>>>>>

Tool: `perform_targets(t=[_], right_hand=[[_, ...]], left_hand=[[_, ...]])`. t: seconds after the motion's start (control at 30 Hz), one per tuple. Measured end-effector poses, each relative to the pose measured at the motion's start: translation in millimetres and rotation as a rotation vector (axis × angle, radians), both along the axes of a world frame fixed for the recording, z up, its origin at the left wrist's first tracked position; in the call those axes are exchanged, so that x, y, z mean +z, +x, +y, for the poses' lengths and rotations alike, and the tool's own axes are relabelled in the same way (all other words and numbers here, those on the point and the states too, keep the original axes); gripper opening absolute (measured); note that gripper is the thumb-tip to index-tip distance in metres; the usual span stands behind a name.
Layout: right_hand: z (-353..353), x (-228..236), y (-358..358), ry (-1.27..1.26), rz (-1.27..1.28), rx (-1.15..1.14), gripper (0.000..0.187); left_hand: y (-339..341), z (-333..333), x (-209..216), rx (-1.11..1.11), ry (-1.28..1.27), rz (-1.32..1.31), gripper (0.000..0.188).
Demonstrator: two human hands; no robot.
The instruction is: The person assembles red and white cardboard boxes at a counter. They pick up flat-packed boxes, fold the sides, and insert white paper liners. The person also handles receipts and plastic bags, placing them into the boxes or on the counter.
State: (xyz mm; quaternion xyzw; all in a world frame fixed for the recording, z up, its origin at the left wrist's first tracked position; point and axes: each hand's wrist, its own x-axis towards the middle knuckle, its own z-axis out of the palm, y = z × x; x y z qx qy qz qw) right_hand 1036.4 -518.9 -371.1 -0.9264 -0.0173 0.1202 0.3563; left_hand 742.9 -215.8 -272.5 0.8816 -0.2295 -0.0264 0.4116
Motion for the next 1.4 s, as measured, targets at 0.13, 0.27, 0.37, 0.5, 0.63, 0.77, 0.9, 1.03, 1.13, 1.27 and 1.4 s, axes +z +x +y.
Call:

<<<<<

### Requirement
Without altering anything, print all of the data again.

### Finished exercise
Tool: `perform_targets(t=[_], right_hand=[[_, ...]], left_hand=[[_, ...]])`. t: seconds after the motion's start (control at 30 Hz), one per tuple. Measured end-effector poses, each relative to the pose measured at the motion's start: translation in millimetres and rotation as a rotation vector (axis × angle, radians), both along the axes of a world frame fixed for the recording, z up, its origin at the left wrist's first tracked position; in the call those axes are exchanged, so that x, y, z mean +z, +x, +y, for the poses' lengths and rotations alike, and the tool's own axes are relabelled in the same way (all other words and numbers here, those on the point and the states too, keep the original axes); gripper opening absolute (measured); note that gripper is the thumb-tip to index-tip distance in metres; the usual span stands behind a name.
Layout: right_hand: z (-353..353), x (-228..236), y (-358..358), ry (-1.27..1.26), rz (-1.27..1.28), rx (-1.15..1.14), gripper (0.000..0.187); left_hand: y (-339..341), z (-333..333), x (-209..216), rx (-1.11..1.11), ry (-1.28..1.27), rz (-1.32..1.31), gripper (0.000..0.188).
Demonstrator: two human hands; no robot.
The instruction is: The person assembles red and white cardboard boxes at a counter. They pick up flat-packed boxes, fold the sides, and insert white paper liners. The person also handles receipts and plastic bags, placing them into the boxes or on the counter.
State: (xyz mm; quaternion xyzw; all in a world frame fixed for the recording, z up, its origin at the left wrist's first tracked position; point and axes: each hand's wrist, its own x-axis towards the middle knuckle, its own z-axis out of the palm, y = z × x; x y z qx qy qz qw) right_hand 1036.4 -518.9 -371.1 -0.9264 -0.0173 0.1202 0.3563; left_hand 742.9 -215.8 -272.5 0.8816 -0.2295 -0.0264 0.4116
Motion for the next 1.4 s, as measured, targets at 0.13, 0.27, 0.37, 0.5, 0.63, 0.77, 0.9, 1.03, 1.13, 1.27 and 1.4 s, axes +z +x +y.
Call:

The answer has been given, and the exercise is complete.